◆ **Assignment**:
Wherever the string "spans" appears in the listing, copy that line.

════

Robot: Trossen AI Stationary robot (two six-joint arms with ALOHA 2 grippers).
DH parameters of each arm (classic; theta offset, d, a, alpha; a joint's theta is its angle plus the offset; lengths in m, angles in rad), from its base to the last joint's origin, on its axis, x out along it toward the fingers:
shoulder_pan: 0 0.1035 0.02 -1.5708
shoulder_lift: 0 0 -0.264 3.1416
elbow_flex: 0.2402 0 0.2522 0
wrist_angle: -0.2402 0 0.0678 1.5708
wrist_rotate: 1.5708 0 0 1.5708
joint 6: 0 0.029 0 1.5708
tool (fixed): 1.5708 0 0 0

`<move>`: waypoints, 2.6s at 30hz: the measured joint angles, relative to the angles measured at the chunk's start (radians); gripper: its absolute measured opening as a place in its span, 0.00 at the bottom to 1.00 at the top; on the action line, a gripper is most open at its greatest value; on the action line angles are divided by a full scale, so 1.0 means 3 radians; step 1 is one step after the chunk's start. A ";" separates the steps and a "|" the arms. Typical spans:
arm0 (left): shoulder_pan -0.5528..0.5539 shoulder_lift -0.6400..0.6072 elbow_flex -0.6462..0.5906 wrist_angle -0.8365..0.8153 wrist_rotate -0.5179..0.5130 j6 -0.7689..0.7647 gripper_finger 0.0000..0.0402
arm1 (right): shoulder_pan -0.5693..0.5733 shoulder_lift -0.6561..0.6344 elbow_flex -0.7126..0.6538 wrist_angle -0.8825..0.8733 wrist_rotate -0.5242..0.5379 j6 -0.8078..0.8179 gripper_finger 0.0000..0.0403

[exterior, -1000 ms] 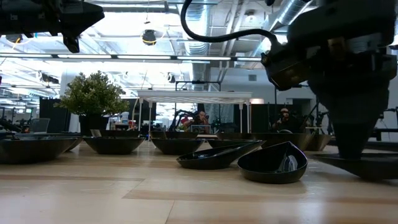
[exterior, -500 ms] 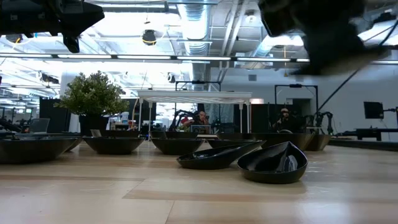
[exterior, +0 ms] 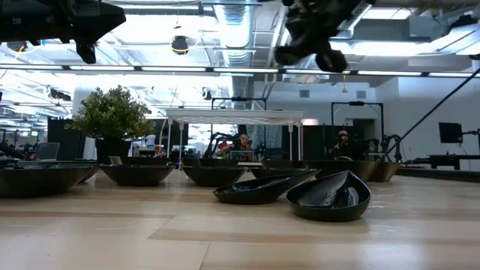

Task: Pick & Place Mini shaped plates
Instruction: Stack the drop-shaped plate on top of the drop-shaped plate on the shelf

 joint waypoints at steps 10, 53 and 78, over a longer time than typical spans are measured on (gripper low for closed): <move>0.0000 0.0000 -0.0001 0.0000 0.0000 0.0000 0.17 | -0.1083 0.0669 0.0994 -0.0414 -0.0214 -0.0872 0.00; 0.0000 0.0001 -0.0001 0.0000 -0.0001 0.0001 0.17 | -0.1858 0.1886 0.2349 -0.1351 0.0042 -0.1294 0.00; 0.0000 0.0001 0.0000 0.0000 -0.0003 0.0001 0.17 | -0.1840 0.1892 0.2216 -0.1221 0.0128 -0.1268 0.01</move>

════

◆ **Completed task**:
`<move>`: waypoints, 2.6s at 30hz: the measured joint angles, relative to the angles measured at the chunk's start (radians); gripper: its absolute measured opening as a place in its span, 0.00 at the bottom to 1.00 at the top; on the action line, a gripper is most open at its greatest value; on the action line angles are divided by a full scale, so 1.0 means 3 radians; step 1 is one step after the chunk's start. A ";" separates the steps and a "|" the arms. Typical spans:
 joint waypoints at steps 10, 53 and 78, over a longer time than typical spans are measured on (gripper low for closed): <move>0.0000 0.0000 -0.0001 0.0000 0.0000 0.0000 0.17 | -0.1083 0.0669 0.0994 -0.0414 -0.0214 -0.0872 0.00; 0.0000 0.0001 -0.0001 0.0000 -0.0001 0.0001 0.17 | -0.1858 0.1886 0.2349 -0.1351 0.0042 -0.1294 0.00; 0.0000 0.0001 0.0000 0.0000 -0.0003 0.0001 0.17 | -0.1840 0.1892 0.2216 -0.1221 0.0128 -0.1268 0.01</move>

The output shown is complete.